/safeurl

Maintain a database of URLs accessible by RESTful API

Primary LanguagePython

safeurl

The safeurl project is a URL lookup service that maintains a database of blacklisted URLs accessible by an API. It follows RESTful principles and uses JSON as its data interchange format.

Technical Details

The API is implemented in Python's Flask-RESTful framework connecting to a Flask-SQLAlchemy sqllite backend for development. Flask-RESTful removes tedious boilerplate code for specifying request and response format. Flask-SQLAlchemy provides tidy ORM that ties in well with Flask API calls.

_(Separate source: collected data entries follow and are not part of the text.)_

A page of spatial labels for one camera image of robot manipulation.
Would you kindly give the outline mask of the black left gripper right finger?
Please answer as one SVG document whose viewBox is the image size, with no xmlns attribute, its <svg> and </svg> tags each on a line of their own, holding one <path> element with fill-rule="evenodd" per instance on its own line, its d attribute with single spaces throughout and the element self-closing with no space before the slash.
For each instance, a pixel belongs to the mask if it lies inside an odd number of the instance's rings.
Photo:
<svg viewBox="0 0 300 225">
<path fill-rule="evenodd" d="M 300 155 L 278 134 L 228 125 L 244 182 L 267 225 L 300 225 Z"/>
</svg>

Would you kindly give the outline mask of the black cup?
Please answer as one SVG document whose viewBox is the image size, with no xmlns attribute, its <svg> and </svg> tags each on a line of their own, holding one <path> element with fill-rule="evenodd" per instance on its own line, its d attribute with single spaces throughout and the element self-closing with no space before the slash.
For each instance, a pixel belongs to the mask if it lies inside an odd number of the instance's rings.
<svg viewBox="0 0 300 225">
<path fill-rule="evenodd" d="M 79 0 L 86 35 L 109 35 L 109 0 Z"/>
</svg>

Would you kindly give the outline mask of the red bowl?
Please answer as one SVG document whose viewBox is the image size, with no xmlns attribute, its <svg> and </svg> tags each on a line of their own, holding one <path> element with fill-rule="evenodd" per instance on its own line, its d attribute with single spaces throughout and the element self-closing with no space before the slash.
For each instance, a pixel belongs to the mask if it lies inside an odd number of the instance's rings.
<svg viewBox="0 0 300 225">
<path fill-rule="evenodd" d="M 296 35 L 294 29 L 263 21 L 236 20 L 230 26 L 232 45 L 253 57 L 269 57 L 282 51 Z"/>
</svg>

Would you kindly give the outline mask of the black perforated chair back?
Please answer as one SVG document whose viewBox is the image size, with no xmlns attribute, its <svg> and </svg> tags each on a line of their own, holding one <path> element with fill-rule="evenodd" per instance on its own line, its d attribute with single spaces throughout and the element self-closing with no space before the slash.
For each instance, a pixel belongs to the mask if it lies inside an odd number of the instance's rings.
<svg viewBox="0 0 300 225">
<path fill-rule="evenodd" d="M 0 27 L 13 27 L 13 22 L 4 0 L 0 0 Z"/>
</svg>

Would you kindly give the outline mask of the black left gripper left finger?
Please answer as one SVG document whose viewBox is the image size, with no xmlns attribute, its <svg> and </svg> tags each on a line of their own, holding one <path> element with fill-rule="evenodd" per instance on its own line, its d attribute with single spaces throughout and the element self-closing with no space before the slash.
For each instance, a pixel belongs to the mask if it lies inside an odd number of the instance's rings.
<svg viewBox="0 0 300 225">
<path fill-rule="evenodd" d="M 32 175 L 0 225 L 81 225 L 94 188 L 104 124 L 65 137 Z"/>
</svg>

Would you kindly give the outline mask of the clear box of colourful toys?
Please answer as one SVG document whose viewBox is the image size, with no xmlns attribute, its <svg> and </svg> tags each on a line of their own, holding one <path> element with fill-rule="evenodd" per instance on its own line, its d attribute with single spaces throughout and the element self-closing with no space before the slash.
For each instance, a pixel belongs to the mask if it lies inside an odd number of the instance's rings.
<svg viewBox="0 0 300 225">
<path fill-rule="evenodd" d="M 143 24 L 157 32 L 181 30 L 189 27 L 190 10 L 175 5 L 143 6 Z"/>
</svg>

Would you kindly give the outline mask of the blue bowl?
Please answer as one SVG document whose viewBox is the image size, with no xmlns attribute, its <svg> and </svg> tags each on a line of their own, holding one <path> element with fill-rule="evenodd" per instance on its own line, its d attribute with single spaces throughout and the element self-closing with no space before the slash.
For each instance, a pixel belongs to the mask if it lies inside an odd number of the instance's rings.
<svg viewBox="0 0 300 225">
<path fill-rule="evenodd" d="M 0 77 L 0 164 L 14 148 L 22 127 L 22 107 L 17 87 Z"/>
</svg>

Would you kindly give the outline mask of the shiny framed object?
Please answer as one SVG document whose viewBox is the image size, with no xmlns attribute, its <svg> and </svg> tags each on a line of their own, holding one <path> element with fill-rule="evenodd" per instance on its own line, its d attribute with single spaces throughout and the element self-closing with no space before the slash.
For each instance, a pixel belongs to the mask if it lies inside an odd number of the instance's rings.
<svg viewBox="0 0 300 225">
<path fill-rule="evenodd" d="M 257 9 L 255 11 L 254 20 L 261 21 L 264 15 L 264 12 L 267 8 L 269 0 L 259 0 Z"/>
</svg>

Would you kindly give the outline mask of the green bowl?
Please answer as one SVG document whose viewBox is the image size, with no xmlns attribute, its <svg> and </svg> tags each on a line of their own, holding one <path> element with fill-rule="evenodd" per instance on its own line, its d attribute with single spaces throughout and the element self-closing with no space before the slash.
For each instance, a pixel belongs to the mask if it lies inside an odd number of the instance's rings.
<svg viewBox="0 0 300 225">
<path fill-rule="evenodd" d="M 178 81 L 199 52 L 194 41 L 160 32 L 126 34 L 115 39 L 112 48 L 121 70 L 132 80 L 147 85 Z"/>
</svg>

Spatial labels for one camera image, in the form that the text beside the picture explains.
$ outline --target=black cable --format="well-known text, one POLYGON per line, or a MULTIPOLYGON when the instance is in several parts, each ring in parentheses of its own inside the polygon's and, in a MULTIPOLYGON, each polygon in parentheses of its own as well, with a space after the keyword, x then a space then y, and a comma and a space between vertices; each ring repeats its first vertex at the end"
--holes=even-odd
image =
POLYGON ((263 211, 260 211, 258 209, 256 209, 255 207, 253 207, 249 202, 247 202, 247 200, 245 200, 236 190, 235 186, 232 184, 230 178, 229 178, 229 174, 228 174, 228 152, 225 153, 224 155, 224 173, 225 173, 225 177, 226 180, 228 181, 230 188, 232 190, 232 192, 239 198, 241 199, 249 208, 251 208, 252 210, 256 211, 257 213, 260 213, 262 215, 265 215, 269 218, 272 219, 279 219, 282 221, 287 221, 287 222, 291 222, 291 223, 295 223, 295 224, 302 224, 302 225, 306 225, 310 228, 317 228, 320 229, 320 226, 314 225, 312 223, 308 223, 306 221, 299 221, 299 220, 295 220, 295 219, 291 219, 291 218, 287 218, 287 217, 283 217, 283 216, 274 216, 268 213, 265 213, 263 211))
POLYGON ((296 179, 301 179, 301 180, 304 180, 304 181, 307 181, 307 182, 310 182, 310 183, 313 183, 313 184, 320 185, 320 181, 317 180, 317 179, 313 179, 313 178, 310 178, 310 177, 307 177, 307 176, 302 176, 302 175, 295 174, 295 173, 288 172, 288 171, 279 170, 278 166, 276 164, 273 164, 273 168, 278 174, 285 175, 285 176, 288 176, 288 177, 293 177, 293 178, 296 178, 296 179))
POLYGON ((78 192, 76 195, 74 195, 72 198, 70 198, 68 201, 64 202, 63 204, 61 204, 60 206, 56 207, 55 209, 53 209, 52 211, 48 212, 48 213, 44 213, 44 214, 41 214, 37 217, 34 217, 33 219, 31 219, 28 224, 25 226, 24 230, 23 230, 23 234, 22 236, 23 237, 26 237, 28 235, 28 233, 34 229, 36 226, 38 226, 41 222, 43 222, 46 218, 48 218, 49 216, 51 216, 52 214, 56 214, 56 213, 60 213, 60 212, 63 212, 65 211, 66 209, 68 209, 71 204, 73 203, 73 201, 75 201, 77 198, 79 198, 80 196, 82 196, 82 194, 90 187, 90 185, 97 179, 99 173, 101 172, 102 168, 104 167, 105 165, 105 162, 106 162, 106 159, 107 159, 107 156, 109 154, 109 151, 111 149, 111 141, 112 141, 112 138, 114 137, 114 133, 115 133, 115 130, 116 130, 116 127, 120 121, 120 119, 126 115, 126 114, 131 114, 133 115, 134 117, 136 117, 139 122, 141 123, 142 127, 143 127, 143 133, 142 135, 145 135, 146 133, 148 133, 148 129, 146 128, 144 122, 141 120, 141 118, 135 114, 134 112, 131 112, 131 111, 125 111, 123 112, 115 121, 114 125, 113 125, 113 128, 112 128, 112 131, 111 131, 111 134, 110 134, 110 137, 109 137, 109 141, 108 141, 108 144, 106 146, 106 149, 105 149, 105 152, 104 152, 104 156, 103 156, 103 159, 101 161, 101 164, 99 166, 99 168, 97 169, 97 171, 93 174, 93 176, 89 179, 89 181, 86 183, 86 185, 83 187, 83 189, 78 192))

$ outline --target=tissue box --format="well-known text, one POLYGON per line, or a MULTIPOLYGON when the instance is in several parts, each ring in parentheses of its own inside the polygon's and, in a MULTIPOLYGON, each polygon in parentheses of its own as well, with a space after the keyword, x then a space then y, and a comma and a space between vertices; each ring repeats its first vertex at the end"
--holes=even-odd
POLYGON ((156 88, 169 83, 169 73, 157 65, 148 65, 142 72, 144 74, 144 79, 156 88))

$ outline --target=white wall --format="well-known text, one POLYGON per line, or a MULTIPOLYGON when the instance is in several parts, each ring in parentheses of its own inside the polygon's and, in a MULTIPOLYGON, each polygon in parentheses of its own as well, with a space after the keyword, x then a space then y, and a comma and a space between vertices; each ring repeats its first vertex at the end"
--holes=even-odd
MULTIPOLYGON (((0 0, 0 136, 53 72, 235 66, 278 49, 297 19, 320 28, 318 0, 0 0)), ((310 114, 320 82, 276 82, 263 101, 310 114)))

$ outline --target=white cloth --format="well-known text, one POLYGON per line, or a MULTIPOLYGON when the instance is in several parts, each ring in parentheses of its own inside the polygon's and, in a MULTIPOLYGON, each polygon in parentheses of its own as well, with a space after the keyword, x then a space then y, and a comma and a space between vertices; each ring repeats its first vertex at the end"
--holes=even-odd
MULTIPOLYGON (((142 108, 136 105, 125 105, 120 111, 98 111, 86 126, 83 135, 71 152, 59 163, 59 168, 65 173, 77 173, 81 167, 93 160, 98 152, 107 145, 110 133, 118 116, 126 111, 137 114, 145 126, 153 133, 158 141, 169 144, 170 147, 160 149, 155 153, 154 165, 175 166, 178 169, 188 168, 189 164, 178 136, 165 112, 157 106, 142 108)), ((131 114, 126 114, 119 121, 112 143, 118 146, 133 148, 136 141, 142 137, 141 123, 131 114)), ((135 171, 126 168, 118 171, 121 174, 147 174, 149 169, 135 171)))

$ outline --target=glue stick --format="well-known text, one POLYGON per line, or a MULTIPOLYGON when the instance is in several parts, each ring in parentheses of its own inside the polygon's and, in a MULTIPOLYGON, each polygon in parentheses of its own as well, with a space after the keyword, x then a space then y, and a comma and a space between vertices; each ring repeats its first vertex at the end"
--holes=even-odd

There are multiple slave DB instances (views) in AWS accessible via secret password. These are load balanced using 2-choice randomized algorithm (Power-of-d-choices (Pod)) located in core/util.py (see reference 1). The DB urls are hashed and indexed by hashed domain to speed up comparisons in the DB select statement.

Request Format

GET requests include a URL that can be sent along as plain text; the service performs the URL encoding internally.

If you are running the service locally, serviceip:port is by default 0.0.0.0:5000

GET urlinfo

curl serviceip:serviceport/urlinfo/1/www.ismyurlblocked.com/tellmeplease

Example:

curl 0.0.0.0:5000/urlinfo/1/https://docs.googo.com/document/u/0/1

Response Format

GET urlinfo

Successful calls return a JSON response with the exists boolean object that indicates whether or not the URL exists in the database.

{ "exists": false }

or

{ "exists": true }

Run the Service locally

Through Docker

Docker Compose

docker-compose build

docker-compose up

Docker SSH

docker build -t safe-url:latest .

docker run -d -p 5000:5000 safe-url

docker ps -a

docker exec -it {container_name} bash

Tests can be run from inside the /test folder.

Testing

python3 test/integration.py -- test the connection to the database and model

python3 test/db.py -- test the load balancer

python3 test/unit.py -- test the core functions

python3 test/api.py -- test the API calls Note: may require running python3 test/populate.py once.

Test it by curling the service

curl 0.0.0.0:5000/urlinfo/1/https://docs.googo.com/document/u/0/1

curl 0.0.0.0:5000/urlinfo/1/http://www.capreve.jp/2236W/biz/Smallbusiness/

Both of these curl commands should work out of the box. If they return false, you may need to populate the DB table.

Populate DB table

To wipe the DB, delete the safeurl.db file. If you receive unique constraint errors when running these files, it means that the DB is already populated.

python3 test/populate.py for a very small test set of uninteresting data

eg. curl 0.0.0.0:5000/urlinfo/1/https://docs.googo.com/document/u/0/1

python3 test/populate_urlhaus.py test/urlhaus_malware_small for a more interesting set of data

eg. curl 0.0.0.0:5000/urlinfo/1/http://www.demicolon.com/dvrguru_revoerror/image/3930OUOELXK/com/Business/

WARNING: The sites in the urlhaus files are real malware sites. More information at https://urlhaus.abuse.ch/

Start the service without Docker

Dependencies

The latest version of Python3 is recommended. (Depending on your installation setup, you may need to install with pip3.) pip install Flask

pip install flask-restful

pip install Flask-SQLAlchemy

pip install requests

pip install pytest

Startup the service

python3 service.py

Production

Modify the variable is_prod in config.py, set to True to connect to AWS. Set as False for the local dev database.

TODO

  1. Determine the Python frameworks to use and select a DB, integration test
  2. Hash solution for quicker selects for improvement over simple LIKE query
  3. Unit test coverage
  4. Index the database on the domain column
  5. Load balancing
  6. Unit test additions
  7. Performance test coverage with large datasets~ in progress
  8. Deployable service, possibly with API Keys
  9. Dockerize with exposed port through yml config
  10. Sharding improvements, eg. geographically and/or by popularity of domain

Issues

References

  1. Richa, A. W., Mitzenmacher, M., & Sitaraman, R. (2001). The power of two random choices: A survey of techniques and results. Combinatorial Optimization, 9, 255-304.